Records contained in a dataset
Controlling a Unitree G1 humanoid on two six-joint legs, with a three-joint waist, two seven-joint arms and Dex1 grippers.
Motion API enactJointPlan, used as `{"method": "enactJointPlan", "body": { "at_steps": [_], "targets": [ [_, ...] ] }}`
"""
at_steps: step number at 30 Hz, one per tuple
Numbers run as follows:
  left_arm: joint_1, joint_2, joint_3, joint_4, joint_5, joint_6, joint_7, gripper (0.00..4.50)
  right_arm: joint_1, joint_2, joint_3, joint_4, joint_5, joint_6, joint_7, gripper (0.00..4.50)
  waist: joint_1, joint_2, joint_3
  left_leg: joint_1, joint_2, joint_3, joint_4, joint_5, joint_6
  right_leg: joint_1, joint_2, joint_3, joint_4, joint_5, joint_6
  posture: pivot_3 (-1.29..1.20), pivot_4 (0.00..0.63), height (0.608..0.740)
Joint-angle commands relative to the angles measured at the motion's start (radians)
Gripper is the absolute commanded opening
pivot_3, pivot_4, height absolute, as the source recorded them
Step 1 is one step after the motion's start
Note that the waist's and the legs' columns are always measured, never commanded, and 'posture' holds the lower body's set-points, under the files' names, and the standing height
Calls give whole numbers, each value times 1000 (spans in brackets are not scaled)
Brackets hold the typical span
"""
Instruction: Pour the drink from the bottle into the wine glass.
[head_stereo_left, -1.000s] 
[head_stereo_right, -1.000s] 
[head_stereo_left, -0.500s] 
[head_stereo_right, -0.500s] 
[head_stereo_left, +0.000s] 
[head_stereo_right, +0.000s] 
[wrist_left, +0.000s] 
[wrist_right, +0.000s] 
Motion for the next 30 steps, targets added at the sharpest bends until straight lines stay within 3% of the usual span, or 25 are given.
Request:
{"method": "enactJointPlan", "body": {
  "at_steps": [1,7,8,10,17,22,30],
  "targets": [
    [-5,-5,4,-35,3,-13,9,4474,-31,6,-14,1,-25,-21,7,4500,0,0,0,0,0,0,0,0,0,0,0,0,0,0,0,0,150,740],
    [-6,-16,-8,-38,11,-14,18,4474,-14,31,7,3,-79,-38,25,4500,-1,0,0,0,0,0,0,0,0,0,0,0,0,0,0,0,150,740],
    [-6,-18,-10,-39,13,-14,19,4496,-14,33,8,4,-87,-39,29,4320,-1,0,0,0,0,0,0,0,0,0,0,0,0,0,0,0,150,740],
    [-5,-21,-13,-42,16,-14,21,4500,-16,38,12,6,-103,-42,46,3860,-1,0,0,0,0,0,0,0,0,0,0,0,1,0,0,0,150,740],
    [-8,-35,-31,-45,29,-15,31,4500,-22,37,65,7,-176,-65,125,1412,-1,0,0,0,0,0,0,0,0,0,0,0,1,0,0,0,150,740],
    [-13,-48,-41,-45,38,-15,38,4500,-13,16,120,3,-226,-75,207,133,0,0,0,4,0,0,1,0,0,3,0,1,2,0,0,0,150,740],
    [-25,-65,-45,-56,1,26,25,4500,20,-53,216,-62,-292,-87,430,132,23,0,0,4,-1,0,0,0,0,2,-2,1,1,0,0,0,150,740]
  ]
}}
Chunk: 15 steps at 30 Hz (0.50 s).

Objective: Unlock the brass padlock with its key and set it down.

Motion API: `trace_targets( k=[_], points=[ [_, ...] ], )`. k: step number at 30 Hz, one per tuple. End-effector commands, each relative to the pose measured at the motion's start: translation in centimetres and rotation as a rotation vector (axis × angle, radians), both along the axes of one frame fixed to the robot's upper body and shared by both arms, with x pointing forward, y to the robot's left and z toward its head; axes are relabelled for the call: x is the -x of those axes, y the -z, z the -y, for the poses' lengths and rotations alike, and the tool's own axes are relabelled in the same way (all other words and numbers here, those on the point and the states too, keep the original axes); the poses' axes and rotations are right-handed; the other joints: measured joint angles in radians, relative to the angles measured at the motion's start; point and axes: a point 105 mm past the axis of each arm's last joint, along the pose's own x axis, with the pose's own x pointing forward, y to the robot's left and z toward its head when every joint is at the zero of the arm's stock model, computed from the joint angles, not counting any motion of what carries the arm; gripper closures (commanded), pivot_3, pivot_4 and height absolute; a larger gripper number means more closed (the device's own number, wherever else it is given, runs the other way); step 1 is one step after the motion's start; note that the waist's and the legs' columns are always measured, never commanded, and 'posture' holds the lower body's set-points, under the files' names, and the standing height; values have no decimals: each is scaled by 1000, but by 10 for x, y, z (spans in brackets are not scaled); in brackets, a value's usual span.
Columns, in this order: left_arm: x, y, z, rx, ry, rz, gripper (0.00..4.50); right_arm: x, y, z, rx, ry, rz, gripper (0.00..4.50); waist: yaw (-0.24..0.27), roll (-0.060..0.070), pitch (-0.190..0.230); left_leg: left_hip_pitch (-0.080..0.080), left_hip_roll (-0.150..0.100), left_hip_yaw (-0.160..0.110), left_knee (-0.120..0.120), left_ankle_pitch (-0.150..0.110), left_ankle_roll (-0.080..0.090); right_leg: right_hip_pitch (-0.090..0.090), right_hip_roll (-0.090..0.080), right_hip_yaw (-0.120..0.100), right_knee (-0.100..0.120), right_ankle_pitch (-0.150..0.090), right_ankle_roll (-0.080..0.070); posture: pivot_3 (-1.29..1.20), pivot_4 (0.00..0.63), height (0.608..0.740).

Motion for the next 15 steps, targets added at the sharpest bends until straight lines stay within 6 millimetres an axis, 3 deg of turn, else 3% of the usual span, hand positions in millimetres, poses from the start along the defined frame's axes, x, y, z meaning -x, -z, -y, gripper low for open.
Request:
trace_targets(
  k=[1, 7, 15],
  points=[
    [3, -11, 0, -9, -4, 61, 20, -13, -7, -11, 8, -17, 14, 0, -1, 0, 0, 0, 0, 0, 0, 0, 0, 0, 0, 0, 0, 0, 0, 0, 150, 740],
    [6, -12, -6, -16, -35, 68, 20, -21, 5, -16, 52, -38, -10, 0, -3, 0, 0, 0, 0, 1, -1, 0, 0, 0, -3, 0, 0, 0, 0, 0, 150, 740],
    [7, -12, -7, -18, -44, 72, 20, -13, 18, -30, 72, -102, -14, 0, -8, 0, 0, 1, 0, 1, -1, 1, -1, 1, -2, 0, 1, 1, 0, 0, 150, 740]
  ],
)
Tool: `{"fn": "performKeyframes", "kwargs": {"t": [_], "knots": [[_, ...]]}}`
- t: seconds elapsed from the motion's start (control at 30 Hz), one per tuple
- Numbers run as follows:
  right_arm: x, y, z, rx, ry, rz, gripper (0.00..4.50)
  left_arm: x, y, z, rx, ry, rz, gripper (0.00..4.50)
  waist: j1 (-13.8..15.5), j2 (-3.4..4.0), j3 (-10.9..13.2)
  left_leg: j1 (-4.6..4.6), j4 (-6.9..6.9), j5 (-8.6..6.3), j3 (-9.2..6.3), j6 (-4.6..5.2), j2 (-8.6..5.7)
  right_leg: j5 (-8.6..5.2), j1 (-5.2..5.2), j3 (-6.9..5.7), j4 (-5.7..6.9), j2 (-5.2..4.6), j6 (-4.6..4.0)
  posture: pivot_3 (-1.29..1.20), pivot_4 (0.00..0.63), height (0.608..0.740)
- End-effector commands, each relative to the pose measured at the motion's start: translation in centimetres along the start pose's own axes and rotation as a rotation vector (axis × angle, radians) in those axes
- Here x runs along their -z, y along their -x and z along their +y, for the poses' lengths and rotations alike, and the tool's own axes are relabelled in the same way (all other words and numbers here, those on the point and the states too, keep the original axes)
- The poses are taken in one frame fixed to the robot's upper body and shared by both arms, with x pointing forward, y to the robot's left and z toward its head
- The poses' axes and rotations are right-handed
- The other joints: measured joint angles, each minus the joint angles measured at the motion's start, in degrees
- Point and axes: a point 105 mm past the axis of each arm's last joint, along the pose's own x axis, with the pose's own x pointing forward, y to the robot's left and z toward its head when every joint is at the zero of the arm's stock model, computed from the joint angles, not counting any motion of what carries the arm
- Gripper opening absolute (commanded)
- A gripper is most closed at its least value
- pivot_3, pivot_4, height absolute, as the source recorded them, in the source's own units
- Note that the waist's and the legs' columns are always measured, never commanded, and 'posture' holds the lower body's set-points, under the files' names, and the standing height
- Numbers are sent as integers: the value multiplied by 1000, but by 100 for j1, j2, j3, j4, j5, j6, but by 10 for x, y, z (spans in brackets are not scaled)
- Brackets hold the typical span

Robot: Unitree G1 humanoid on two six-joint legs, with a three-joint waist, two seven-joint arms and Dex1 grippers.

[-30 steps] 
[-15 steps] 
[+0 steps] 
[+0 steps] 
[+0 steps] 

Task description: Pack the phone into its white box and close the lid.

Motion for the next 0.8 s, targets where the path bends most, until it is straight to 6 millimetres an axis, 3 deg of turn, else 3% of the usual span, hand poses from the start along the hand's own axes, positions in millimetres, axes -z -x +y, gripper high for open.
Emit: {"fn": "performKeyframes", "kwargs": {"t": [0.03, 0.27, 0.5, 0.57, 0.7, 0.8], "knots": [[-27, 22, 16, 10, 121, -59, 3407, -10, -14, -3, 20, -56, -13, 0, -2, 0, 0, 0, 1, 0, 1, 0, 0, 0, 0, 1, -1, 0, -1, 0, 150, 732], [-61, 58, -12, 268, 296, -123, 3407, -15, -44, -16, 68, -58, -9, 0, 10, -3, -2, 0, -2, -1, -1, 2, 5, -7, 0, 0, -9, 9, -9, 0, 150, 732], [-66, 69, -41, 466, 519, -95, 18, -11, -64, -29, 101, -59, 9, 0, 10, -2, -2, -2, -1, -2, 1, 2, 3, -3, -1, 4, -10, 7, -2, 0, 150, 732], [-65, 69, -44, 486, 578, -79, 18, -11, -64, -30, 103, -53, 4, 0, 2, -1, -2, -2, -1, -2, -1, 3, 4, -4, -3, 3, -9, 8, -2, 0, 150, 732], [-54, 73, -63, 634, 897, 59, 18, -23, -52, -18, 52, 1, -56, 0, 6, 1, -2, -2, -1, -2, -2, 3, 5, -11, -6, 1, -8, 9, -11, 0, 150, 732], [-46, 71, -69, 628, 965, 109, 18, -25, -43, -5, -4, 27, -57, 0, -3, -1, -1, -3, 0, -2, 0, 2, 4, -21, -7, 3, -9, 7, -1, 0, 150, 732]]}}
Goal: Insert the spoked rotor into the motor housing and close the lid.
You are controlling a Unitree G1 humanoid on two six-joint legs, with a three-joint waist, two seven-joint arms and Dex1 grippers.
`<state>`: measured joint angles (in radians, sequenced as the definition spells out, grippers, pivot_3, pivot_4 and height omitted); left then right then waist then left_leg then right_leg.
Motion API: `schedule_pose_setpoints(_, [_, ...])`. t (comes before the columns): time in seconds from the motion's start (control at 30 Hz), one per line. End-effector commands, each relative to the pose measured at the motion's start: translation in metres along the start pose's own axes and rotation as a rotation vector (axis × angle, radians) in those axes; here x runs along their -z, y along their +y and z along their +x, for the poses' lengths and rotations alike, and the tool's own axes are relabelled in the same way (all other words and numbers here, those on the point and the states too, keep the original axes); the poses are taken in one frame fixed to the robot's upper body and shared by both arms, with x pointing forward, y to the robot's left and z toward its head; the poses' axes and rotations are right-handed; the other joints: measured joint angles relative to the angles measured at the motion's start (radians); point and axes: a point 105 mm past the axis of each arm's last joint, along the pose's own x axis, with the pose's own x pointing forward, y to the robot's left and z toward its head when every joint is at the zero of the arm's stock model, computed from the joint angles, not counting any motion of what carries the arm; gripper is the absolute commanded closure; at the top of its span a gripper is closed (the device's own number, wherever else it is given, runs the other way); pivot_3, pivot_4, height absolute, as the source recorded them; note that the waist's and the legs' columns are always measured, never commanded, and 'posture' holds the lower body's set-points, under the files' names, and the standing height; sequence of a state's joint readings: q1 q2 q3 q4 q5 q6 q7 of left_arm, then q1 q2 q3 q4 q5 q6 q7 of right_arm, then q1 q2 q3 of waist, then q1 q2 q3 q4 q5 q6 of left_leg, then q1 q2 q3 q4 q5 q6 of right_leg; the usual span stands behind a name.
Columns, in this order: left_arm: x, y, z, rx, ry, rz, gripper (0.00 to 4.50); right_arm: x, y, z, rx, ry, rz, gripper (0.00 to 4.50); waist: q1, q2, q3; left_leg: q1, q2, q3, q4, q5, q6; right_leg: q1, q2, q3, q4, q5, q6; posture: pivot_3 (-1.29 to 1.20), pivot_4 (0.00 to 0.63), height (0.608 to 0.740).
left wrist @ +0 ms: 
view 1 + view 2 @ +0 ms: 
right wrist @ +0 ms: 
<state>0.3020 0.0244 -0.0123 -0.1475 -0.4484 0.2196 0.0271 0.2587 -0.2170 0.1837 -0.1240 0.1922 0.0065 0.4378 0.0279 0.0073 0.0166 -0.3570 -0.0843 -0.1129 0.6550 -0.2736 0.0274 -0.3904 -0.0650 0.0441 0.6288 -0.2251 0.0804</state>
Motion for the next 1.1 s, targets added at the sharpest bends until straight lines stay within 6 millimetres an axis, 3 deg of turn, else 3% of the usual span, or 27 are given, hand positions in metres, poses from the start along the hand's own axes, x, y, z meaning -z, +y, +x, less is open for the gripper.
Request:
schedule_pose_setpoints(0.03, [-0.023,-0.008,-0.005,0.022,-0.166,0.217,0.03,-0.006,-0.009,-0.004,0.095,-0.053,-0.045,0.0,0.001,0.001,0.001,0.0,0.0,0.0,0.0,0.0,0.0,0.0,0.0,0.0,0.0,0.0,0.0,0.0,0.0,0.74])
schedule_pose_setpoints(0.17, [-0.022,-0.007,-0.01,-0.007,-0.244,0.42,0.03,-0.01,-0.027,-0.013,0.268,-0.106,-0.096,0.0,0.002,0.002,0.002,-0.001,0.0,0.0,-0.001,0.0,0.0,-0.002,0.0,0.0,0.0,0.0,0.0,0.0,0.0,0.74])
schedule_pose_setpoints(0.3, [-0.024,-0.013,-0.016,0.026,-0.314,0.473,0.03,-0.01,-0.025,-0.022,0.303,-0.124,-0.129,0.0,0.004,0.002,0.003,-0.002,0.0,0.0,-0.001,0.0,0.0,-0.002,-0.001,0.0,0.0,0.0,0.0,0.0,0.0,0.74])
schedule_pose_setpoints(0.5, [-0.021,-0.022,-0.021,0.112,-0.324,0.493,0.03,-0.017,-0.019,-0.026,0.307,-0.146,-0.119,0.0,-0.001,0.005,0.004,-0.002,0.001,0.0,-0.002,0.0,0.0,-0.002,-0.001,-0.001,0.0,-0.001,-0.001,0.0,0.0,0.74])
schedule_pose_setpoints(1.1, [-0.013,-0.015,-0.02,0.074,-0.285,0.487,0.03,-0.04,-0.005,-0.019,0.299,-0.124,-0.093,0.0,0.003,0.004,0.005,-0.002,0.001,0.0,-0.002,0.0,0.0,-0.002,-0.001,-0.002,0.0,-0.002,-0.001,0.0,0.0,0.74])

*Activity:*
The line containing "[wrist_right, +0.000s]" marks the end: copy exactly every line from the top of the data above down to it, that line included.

*Completed exercise:*
Controlling a Unitree G1 humanoid on two six-joint legs, with a three-joint waist, two seven-joint arms and Dex1 grippers.
Motion API enactJointPlan, used as `{"method": "enactJointPlan", "body": { "at_steps": [_], "targets": [ [_, ...] ] }}`
"""
at_steps: step number at 30 Hz, one per tuple
Numbers run as follows:
  left_arm: joint_1, joint_2, joint_3, joint_4, joint_5, joint_6, joint_7, gripper (0.00..4.50)
  right_arm: joint_1, joint_2, joint_3, joint_4, joint_5, joint_6, joint_7, gripper (0.00..4.50)
  waist: joint_1, joint_2, joint_3
  left_leg: joint_1, joint_2, joint_3, joint_4, joint_5, joint_6
  right_leg: joint_1, joint_2, joint_3, joint_4, joint_5, joint_6
  posture: pivot_3 (-1.29..1.20), pivot_4 (0.00..0.63), height (0.608..0.740)
Joint-angle commands relative to the angles measured at the motion's start (radians)
Gripper is the absolute commanded opening
pivot_3, pivot_4, height absolute, as the source recorded them
Step 1 is one step after the motion's start
Note that the waist's and the legs' columns are always measured, never commanded, and 'posture' holds the lower body's set-points, under the files' names, and the standing height
Calls give whole numbers, each value times 1000 (spans in brackets are not scaled)
Brackets hold the typical span
"""
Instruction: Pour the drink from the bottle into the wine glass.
[head_stereo_left, -1.000s] 
[head_stereo_right, -1.000s] 
[head_stereo_left, -0.500s] 
[head_stereo_right, -0.500s] 
[head_stereo_left, +0.000s] 
[head_stereo_right, +0.000s] 
[wrist_left, +0.000s] 
[wrist_right, +0.000s] 

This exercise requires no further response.